24 maggio 2019
Aggiornato 00:30
Governo

Tav, Giorgetti: «Analisi costi-benefici ha convinto Conte ma non noi»

Il Sottosegretario alla Presidenza del Consiglio: «Bene ridiscutere opera che può riequilibrare sforzo italiano, ma per fermare definitivamente la Tav serve un passaggio parlamentare»

Il Sottosegretario Giancarlo Giorgetti con il vicepremier, Matteo Salvini
Il Sottosegretario Giancarlo Giorgetti con il vicepremier, Matteo Salvini ( ANSA )

ROMA - Sfruttare la clausola di dissolvenza della normativa francese per rinviare i bandi e far partire, domani, solo gli avvisi sulle manifestazioni di interesse per la Tav, prevista dalla normativa francese, è una «facoltà che ci siamo ripresi e abbiamo fatto bene a farlo. Possiamo approfondire l'analisi costi-benefici che ha convinto Conte ma magari non ha convinto molto noi». Così il sottosegretario alla Presidenza del consiglio, Giancarlo Giorgetti, intervistato a «In mezz'ora».

Bene ridiscutere opera

Il premier Conte, ha detto Giorgetti, è stato «chiaro»: ridiscutere il progetto, quindi non solo escluderlo ma rivederlo in alcune parti con Francia e Unione europea. Il progetto «ha dei punti di forza ma anche di debolezza, deve essere discussa con il governo francese perché anche il governo francese dovrà valutare l'opportunità di fare e come continuare questa opera» e «soprattutto c'è la necessità di ridiscutere le condizioni economiche perché ricordo che non so per quale motivo l'Italia si è caricata sostanzialmente una quota di costi maggiore rispetto a quella sostenuta dalla Francia. Può darsi che questa fase permetta di riequilibrare in modo corretto e paritario la contribuzione finanziaria».

Stop definitivo solo con passaggio parlamentare

«Per fermare definitivamente la Tav serve un passaggio parlamentare, sovrano per queste decisioni». Alla domanda se ritiene possa essere un problema un passaggio parlamentare che potrebbe mettere in evidenza lo scontro sul tema tra lega e M5S, Giorgetti ha tagliato corto: «sicuramente questo è un problema, ma aspettiamo fiduciosi il lavoro del presidente del consiglio» affinchè possa portare a «discutere i contenuti del progetto».
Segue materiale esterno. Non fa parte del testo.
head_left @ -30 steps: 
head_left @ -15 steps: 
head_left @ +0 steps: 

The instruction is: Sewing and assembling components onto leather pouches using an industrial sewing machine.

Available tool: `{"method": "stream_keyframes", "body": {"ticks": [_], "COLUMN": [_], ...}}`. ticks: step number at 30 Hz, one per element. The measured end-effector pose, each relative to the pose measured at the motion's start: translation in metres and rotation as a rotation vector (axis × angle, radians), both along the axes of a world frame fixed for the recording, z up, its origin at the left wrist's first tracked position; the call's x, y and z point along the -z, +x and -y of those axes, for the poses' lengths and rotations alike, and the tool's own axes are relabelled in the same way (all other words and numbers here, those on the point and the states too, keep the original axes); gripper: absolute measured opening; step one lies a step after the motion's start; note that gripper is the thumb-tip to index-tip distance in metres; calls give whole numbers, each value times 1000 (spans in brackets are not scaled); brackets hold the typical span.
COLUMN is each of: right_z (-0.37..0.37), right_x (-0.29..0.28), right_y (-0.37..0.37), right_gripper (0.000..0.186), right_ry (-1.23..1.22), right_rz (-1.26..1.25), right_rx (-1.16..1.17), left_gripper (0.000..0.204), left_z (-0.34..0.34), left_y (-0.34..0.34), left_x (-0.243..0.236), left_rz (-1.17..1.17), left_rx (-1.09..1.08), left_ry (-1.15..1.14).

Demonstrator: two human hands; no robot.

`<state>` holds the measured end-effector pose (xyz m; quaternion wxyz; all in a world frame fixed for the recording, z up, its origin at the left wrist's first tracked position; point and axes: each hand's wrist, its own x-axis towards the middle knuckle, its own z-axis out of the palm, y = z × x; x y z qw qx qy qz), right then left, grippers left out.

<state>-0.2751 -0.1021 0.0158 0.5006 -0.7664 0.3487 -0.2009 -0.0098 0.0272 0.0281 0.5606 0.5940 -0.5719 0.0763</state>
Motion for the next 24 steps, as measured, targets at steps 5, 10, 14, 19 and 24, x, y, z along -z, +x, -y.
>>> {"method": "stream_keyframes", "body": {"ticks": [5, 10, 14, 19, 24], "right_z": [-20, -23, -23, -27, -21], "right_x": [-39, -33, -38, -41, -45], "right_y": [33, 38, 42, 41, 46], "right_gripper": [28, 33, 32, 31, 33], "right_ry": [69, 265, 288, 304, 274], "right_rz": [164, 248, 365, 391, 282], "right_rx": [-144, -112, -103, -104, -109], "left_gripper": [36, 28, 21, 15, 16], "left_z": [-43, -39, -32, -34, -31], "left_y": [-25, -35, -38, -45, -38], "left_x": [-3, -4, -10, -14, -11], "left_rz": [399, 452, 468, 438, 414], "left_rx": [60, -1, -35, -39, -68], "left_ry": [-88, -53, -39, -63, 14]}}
«La proceduta di gara - ha detto Giorgetti - prevede che per sei mesi non ci siamo obblighi per le parti poi naturalmente bisogna capire l'esito del negoziato» con l'Europa e la Francia e «lì si andrà anche in Aula a vedere di votare un trattato modificato».
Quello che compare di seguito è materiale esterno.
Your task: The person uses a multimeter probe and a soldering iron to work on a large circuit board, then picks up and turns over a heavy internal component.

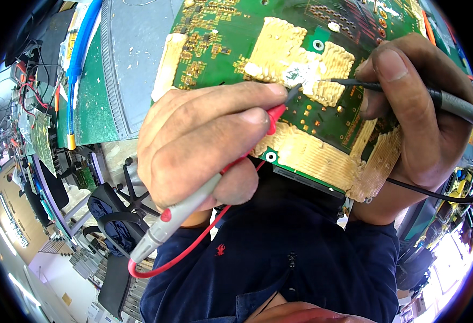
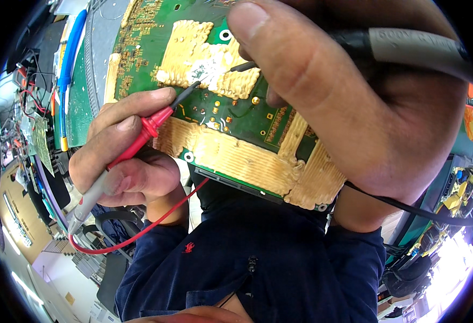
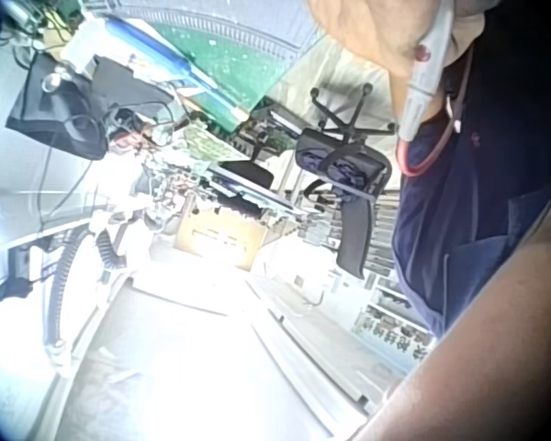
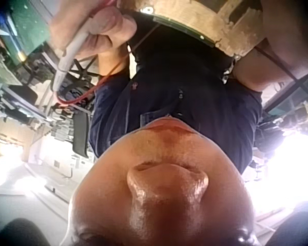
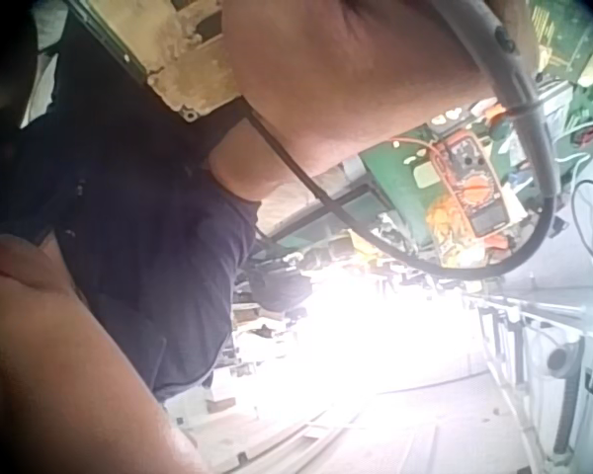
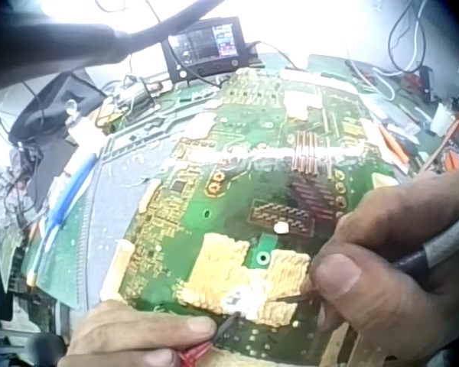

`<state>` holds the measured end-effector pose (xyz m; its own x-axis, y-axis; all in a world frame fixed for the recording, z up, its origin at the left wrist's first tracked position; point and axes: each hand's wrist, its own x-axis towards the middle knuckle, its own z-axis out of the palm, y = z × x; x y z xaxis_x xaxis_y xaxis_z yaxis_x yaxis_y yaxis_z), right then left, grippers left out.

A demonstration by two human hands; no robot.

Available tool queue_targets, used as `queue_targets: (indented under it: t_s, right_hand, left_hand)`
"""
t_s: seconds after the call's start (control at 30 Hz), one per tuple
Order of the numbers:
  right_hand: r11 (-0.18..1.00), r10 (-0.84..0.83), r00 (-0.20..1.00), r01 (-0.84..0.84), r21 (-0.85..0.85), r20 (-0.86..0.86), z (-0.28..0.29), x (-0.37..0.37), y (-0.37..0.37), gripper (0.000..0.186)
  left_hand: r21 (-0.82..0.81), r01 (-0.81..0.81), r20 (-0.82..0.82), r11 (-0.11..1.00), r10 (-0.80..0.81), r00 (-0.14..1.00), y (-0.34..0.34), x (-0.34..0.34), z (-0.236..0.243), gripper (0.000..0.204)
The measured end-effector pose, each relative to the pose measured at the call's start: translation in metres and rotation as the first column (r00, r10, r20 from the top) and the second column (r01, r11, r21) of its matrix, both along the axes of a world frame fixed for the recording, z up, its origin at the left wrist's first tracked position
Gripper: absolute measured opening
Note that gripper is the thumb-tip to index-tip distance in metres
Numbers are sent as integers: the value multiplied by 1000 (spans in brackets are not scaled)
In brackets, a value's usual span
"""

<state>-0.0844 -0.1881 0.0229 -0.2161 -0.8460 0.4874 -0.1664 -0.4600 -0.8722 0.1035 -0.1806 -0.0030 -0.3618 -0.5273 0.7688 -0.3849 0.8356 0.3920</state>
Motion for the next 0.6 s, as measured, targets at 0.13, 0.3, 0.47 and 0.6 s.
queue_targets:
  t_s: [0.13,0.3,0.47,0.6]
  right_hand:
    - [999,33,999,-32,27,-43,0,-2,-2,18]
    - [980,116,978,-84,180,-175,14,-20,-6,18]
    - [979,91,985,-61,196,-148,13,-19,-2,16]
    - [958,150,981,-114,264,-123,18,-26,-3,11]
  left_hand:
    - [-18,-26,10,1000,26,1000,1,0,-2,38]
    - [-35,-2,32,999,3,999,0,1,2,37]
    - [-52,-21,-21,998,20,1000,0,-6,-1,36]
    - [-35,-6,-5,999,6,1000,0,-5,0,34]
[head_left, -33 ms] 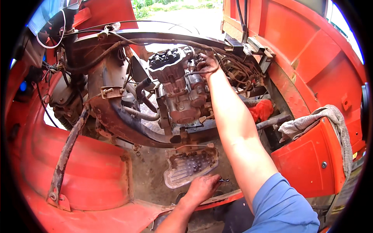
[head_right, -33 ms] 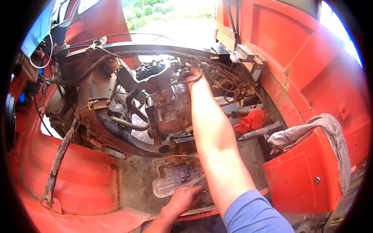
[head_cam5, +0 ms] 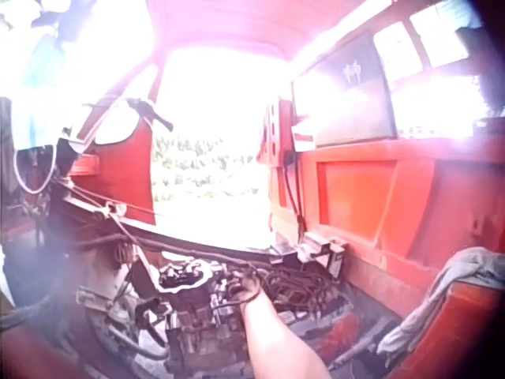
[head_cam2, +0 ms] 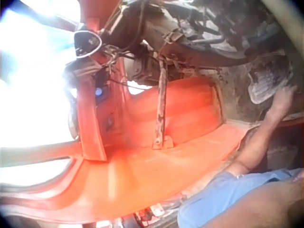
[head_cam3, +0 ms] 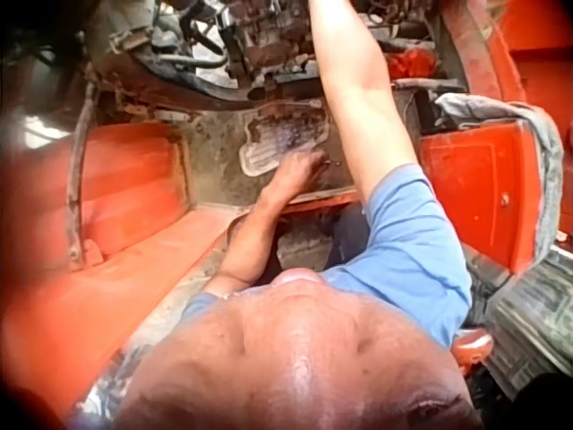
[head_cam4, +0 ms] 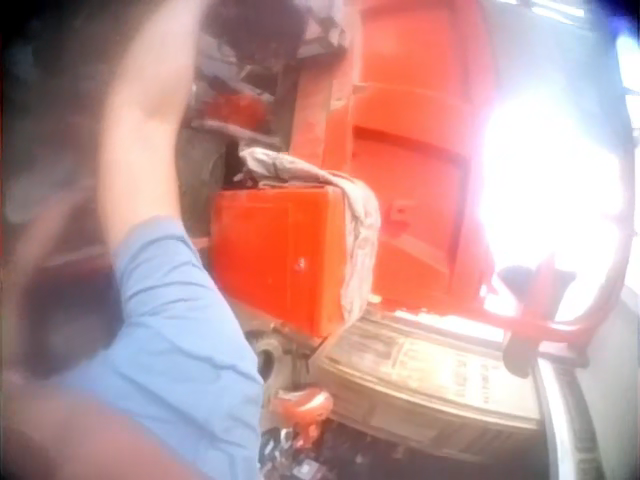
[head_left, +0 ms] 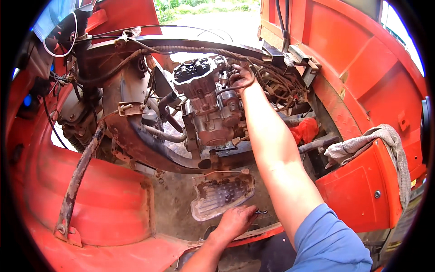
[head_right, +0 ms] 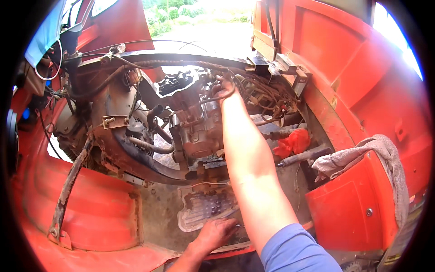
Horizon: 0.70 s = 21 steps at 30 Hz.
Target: The person repairs a motorcycle engine by removing components with a wrench and a screwdriver. They work inside the engine compartment of a red three-wheeled vehicle, handling wires and various engine parts.
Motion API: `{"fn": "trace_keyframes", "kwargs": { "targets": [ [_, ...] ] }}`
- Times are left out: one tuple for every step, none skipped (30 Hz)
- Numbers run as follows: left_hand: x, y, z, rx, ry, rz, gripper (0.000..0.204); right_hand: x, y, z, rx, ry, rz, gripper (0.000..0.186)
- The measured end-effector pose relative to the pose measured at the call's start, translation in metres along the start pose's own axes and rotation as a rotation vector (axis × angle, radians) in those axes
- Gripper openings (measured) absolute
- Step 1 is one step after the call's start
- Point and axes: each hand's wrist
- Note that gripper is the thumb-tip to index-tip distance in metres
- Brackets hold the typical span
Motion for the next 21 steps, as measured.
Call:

Salvini: con Di Maio non ci siamo sentiti ma ci sentiremo

«Ho dormito un sacco perché avevo un po' di sonno arretrato e adesso vado a recuperare mia figlia e poi domani mio figlio. Sicuramente ci sentiremo. Ci siamo sentiti più con lui e con Conte in questi nove mesi che con i miei parenti e, quindi, continueremo a farlo. Non c'è crisi e nulla di cui preoccuparsi. L'ultima cosa di cui hanno bisogno gli italiani è il caos». Lo ha detto il leader della Lega e ministro dell'Interno, Matteo Salvini, rispondendo alla domanda se avesse sentito Luigi Di Maio nel corso dell'intervista ad Affaritaliani.it a margine della colazione per festeggiare il compleanno del leader della Lega organizzata a Milano dall'associazione Amici della Lirica.